WHAT YOU SHOULD DO
Please report every line of the listing below that has the word "form" in it.

SOURCE DATA
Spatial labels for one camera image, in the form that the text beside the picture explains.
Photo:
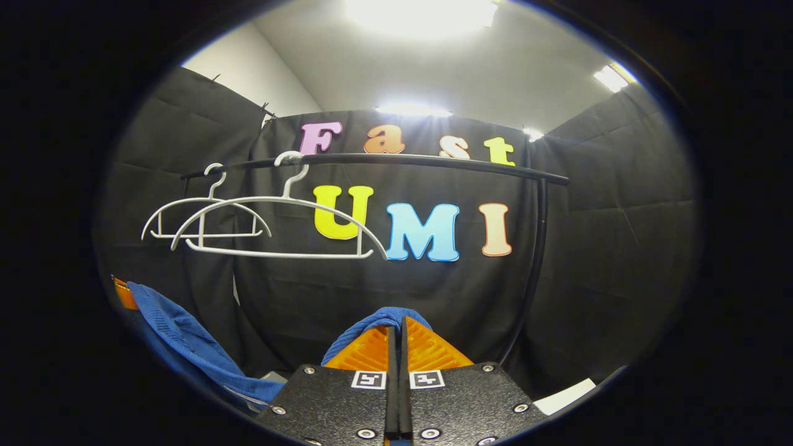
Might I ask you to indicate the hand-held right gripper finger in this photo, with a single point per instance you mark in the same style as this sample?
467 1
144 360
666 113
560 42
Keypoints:
392 396
406 396

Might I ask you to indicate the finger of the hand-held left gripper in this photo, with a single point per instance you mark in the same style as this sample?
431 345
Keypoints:
126 294

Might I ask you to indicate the white plastic hanger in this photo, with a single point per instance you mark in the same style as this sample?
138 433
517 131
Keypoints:
235 235
279 254

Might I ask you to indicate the black clothes rack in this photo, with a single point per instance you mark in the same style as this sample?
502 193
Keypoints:
433 162

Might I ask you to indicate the white flat board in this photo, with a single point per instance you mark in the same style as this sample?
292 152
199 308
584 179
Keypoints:
564 396

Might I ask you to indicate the black backdrop cloth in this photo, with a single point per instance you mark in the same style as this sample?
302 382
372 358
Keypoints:
619 248

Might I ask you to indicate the ceiling light panel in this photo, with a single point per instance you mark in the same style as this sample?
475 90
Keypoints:
612 77
421 15
412 109

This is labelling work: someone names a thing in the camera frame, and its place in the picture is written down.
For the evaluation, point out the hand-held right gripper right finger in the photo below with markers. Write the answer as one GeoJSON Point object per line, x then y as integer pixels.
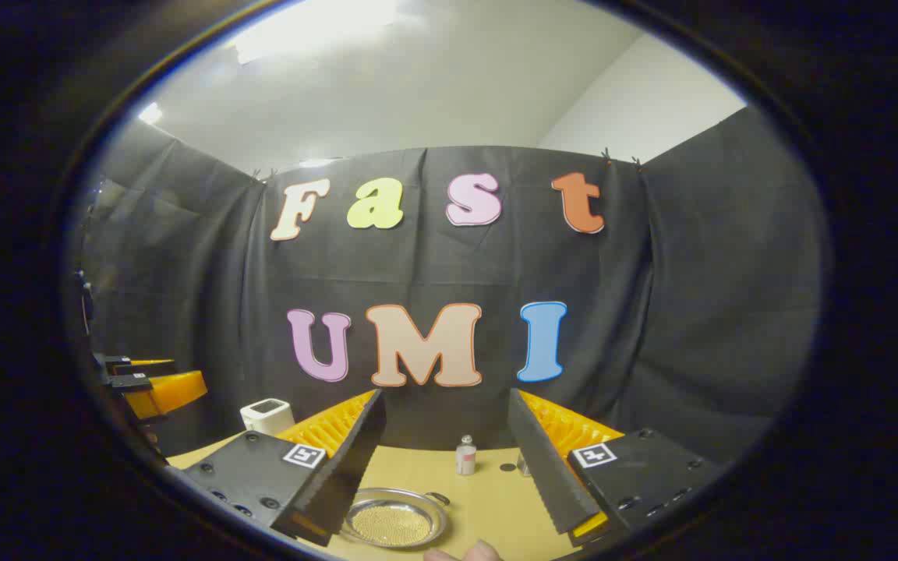
{"type": "Point", "coordinates": [546, 483]}

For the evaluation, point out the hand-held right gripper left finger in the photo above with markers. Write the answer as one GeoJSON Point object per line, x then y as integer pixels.
{"type": "Point", "coordinates": [348, 475]}

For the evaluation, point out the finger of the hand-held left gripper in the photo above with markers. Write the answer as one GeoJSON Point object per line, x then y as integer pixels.
{"type": "Point", "coordinates": [172, 391]}
{"type": "Point", "coordinates": [149, 365]}

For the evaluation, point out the clear glass jar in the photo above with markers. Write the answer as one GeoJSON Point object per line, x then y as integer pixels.
{"type": "Point", "coordinates": [523, 466]}

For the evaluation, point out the pile of yellow soybeans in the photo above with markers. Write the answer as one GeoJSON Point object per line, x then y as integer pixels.
{"type": "Point", "coordinates": [390, 526]}

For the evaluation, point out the clear plastic bottle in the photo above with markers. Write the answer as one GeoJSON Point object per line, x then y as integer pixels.
{"type": "Point", "coordinates": [465, 460]}

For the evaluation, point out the white toaster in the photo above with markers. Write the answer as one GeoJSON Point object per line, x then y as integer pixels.
{"type": "Point", "coordinates": [266, 417]}

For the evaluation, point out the black backdrop cloth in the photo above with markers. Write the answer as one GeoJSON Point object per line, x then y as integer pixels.
{"type": "Point", "coordinates": [433, 265]}

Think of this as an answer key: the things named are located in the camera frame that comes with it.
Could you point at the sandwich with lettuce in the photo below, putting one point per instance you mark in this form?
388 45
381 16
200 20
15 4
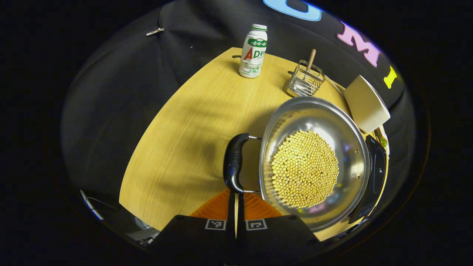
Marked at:
383 141

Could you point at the white toaster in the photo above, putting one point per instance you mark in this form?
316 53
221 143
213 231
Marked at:
366 103

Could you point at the white green-label drink bottle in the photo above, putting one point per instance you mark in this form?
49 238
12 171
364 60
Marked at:
253 55

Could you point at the black induction cooktop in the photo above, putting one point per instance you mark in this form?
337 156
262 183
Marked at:
377 173

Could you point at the wooden utensil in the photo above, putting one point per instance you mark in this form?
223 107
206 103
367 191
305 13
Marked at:
311 59

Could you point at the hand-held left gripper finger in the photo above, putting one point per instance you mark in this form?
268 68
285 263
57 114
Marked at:
241 221
231 221

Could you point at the silver metal clip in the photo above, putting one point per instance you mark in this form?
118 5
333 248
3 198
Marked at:
155 31

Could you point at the large soybean pile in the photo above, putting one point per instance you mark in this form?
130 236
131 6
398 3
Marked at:
305 170

RESPONSE BELOW
Spatial labels for one camera image, in the form that the text beside the picture explains.
Could you point at the sandwich with lettuce in the photo below, putting one point per instance you mark in this form?
Could you point at the white toaster in the photo above, putting one point per instance you mark in this form?
Could you point at the white green-label drink bottle in the photo above, putting one point per instance you mark in this form?
Could you point at the black induction cooktop in the photo above, putting one point per instance you mark in this form?
Could you point at the wooden utensil in the photo above, putting one point per instance you mark in this form?
Could you point at the hand-held left gripper finger in the photo above, putting one point per instance you mark in this form?
Could you point at the silver metal clip in the photo above, putting one point per instance you mark in this form?
Could you point at the large soybean pile in the photo above, putting one point per instance you mark in this form?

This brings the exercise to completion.